В момент, когда образ коридора мало-помалу во мне (в нас обоих) иссякает, Курнеев лезет в карман. Четвертинка. Выпьем?.. Нет, говорю, не сегодня: печень болит. «Сколько ж тебе лет? Полета?» – «Полета четыре». – «Да мы ж ровесники! за это бы и выпить! Ничего-ничего! В пятьдесят четыре она может и поболеть – это уже не твои, это ее (печени) проблемы!»
– Ладно, – говорю.
Но сам пить не будет, не хочет, уже, мол, хорош! Курнеев оставляет ее мне на столе, теплую, час в брюках держал, в кармане.
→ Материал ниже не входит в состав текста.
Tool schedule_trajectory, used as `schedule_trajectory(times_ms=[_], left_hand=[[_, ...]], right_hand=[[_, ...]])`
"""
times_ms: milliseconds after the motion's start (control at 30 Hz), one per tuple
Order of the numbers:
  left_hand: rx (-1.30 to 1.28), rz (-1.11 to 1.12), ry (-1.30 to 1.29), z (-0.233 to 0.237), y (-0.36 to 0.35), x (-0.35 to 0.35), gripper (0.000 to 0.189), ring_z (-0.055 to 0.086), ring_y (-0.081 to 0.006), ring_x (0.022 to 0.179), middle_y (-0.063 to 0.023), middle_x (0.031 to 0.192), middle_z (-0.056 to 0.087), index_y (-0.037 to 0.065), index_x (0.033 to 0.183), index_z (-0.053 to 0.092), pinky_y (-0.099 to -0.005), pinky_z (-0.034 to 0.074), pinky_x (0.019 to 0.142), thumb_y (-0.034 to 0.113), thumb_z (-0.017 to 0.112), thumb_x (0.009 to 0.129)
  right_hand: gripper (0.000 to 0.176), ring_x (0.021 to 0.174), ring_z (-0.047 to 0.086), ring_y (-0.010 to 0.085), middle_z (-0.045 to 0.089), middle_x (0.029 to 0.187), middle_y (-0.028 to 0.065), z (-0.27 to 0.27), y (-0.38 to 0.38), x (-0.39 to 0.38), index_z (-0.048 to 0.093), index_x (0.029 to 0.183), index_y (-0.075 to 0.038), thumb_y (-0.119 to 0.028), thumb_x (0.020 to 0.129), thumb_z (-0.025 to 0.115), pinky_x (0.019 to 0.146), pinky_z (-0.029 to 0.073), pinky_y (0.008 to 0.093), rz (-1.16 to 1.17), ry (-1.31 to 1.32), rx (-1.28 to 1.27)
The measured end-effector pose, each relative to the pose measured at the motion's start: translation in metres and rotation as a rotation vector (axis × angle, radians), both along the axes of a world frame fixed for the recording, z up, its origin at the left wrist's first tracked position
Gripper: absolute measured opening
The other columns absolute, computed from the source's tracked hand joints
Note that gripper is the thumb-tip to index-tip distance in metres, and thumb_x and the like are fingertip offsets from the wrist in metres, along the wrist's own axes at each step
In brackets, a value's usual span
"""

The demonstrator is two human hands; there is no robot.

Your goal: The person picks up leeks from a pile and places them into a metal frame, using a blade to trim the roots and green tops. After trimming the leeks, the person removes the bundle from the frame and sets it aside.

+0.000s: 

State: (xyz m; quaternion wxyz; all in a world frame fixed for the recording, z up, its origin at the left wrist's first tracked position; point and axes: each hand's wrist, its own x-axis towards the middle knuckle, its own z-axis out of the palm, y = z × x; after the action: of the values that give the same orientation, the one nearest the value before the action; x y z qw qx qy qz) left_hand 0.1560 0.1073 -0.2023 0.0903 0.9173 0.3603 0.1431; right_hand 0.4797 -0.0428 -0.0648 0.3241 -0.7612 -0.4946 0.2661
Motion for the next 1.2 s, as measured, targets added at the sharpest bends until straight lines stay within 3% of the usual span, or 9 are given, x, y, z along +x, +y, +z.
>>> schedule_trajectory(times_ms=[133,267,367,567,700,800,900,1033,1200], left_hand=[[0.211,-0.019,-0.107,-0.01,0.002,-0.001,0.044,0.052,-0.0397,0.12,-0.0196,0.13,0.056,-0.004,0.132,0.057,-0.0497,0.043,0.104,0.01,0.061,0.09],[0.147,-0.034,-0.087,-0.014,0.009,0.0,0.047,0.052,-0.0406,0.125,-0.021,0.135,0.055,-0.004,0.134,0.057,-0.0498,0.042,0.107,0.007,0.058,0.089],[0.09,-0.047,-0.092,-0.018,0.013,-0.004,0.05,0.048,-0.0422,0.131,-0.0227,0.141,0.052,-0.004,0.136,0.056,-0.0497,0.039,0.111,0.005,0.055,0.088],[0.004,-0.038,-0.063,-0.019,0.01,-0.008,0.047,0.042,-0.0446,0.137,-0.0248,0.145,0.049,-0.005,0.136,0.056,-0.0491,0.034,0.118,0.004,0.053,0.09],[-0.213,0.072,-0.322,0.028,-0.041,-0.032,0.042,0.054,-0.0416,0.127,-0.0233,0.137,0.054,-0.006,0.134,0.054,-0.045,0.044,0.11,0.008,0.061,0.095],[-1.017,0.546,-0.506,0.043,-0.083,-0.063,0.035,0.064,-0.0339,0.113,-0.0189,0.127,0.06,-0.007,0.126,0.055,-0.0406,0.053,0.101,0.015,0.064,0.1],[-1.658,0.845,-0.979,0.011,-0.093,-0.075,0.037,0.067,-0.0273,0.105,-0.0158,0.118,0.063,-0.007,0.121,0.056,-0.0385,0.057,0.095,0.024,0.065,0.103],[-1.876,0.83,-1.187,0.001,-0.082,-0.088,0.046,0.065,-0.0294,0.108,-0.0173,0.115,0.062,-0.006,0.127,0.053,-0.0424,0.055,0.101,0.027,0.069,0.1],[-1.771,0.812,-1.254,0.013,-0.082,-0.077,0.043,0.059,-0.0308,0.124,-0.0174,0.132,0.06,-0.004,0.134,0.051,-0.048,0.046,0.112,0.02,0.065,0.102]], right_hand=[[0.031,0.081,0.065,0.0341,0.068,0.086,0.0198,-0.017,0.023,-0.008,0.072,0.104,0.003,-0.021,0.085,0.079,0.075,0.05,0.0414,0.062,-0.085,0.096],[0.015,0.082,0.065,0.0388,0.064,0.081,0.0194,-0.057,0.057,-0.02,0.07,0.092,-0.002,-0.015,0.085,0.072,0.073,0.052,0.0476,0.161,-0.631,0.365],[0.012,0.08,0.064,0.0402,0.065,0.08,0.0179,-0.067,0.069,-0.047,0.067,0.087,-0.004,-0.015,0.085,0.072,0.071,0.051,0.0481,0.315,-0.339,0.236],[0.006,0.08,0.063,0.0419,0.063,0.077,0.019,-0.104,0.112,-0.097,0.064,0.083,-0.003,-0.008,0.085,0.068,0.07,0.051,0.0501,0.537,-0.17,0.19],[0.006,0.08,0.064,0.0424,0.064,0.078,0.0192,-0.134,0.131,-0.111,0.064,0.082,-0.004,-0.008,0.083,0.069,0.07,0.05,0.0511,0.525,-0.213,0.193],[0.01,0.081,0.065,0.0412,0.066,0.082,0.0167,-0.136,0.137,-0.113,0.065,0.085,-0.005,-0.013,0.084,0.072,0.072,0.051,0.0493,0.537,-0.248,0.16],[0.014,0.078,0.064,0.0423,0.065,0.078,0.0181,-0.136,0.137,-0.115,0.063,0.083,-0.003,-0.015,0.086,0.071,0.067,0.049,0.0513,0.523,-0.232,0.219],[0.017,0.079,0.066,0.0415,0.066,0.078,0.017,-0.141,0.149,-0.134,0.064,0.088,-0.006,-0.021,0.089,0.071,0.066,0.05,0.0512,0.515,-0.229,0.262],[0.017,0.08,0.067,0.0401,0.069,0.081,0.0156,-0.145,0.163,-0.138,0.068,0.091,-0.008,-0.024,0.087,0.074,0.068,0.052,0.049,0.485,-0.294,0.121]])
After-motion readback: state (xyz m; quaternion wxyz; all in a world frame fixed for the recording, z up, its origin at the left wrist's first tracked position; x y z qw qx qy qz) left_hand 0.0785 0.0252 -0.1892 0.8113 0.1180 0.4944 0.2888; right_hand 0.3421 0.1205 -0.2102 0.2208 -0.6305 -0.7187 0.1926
– Чай? – заново предлагаю я.
– А кофе у них нет?
– Наверно, есть. Но надо искать. Мне про кофе не сказали.
Он охотно откликается:
– Поищем!
Либо Курнеев считает меня дураком (мало чего в общажных правилах знаю), либо же (скорее всего) думает, что я посочувствую и про Веру и Ханюкова ему сболтну. Бывает, у человека язык чешется. Или просто утечка информации. Как-никак кручусь на этажах, когда все они на работе. Нет-нет и замечаю. Вижу.
Но в том-то и дело (в том-то и печаль), что я вижу. Не стала Вера другой. И он не стал. Может, тут-то и взаимность.